The Japanese filed more than 10,000 patent applications with Taiwanese authorities each year, compared with around 3,000 patent applications Taiwan sought with Japan, government figures showed.
But Kao would not comment on local media reports which saw the accords as a prelude to a tax and economic cooperation agreement.
Taiwan and Japan forged a much-anticipated agreement in April, under which Taiwanese trawlers will be permitted to fish in waters off East China Sea islands controlled by Tokyo as the Senkakus but claimed by China and Taiwan as the Diaoyus.
Taiwanese government officials hailed the fishing pact as a milestone in ties with Tokyo, although Beijing voiced concerns over the deal with Taiwan, which it still considers part of its territory.
Talks over fishing rights started in 1996 but were suspended in 2009, before being resumed in November last year.
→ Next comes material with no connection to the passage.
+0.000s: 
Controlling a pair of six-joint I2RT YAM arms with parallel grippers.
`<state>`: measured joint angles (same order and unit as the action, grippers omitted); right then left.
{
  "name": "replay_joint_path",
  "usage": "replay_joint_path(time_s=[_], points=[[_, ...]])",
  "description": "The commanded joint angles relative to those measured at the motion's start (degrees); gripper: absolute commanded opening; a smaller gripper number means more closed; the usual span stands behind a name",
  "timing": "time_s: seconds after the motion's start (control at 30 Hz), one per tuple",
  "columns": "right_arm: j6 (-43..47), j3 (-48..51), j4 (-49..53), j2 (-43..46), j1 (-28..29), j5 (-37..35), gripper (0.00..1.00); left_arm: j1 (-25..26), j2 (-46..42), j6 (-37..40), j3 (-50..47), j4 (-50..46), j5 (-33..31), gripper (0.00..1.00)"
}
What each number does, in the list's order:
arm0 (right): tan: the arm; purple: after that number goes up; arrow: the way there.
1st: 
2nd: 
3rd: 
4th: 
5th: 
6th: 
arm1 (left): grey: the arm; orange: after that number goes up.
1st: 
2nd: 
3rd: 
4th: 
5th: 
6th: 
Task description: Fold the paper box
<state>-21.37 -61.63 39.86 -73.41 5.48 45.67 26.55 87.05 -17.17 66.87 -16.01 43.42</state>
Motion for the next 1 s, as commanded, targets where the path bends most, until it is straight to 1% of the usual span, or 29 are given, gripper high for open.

Under the agreement, Taiwanese fishermen will be able to operate in an overlapping 200-nautical-mile exclusive economic zone claimed by Taipei, Tokyo and Beijing.
Japan and China have squabbled bitterly over the sovereignty of the islands, with frequent confrontations between state vessels from the two sides since Tokyo nationalised some of the chain in September last year.
The waters around the islands are considered potentially rich in natural resources, and Taiwanese fishermen claim ancestral fishing rights.